Menurutnya dengan tidak selalu memperlakukan sama bagi keduanya, juga akan menumbuhkan kemandirian dan tidak ketergantungan satu sama lain ke depannya.
“Tidak benar juga jika satu anak sakit, yang lain otomatis ikutan sakit, itu sugesti orang tua saja. Apabila satu orang sakit, jaga supaya yang lain tidak ikut tertular,” ujarnya.
Sementara itu, Psikolog Anak dan Keluarga dari Medicare Clinic dan Klinik Terpadu Fakultas Psikologi Universitas Indonesia (UI) Anna Surti Ariani mengatakan apa yang telah dilakukan oleh kedua keluarga di atas secara garis besar sudah benar.
“Meskipun anak kembar, sebetulnya jangan terus-terusan disama-samakan perlakuannya, seperti misalnya bajunya sama atau seragam, karena kalau keterusan, anak-anak tersebut akan menjadi tidak terlalu mengenal perbedaan dengan sodara kembarannya. Padahal mereka tetap berbeda,” tuturnya.
Menurutnya hal tersebut akan terlihat pada fase remaja, saat itu adalah fase mengenali identitas diri. Apabila keduanya selalu disamakan dengan kembarannya, akan bingung dan sulit menemukan indentitas dirinya masing-masing.
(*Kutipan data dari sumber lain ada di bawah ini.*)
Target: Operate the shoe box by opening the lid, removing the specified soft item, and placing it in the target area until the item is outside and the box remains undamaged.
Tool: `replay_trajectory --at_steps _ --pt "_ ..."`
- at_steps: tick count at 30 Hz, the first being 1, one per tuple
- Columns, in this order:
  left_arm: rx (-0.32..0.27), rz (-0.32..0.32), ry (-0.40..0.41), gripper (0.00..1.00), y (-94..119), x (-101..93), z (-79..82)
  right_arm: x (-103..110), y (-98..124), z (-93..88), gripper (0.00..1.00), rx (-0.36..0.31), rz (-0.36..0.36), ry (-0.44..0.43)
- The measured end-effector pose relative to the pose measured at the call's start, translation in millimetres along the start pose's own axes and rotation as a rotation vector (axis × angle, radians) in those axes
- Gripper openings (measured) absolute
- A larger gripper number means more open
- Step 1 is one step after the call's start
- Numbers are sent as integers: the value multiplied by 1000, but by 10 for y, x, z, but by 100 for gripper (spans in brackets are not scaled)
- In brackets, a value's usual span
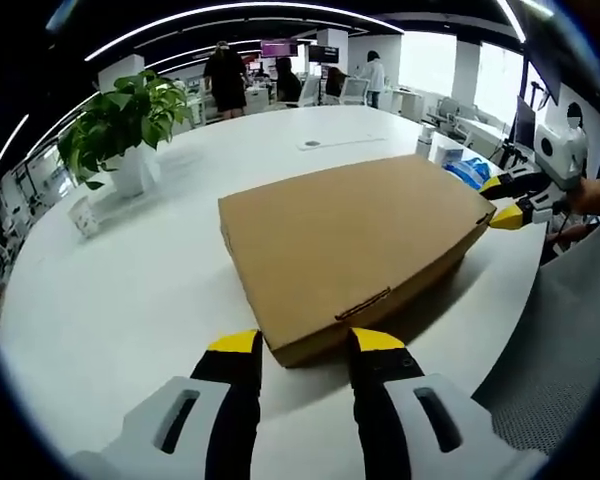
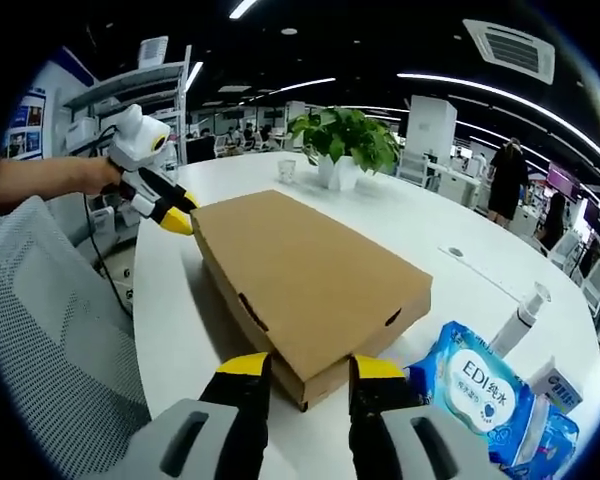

“Akan banyak mengalami problem, misalnya rasa percaya diri yang kurang berkembang, kurang berani menentukan keputusan sendiri, tidak berani mengambil resiko,” terangnya.
Nina mengatakan untuk beberapa moment sah-sah saja memakaikan atau membelikan baju yang sama atau seragam, tetapi sebaiknya tidak terlalu sering.
Selain itu, lanjutnya sebaiknya memberi panggilan si kembar tidak dengan sebutan kakak adik, akan tetapi panggilan nama saja.
“Karena yang perlu disadari adalah dampak dari lingkungan yang beranggapan bahwa peran kakak diidentikkan dengan memiliki tanggungjawab yang besar dibandingkan adiknya, jangan sampai hal itu mengganggu psikis anak yang dipanggil kakak,".ujarnya.
Padahal mereka adalah sama seusia, teman main sejak dalam kandungan. Pun begitu, meskipun secara fisik wajah kembar, tidak harus selalu disamakan dalam berbagai hal, karena mereka adalah pribadi yang berbeda.
“Tidak usah dibanding-bandingkan satu sama lain, karena bagaimanapun mereka adalah dua pribadi dengan kemampuan yang berbeda pula,” tuturnya.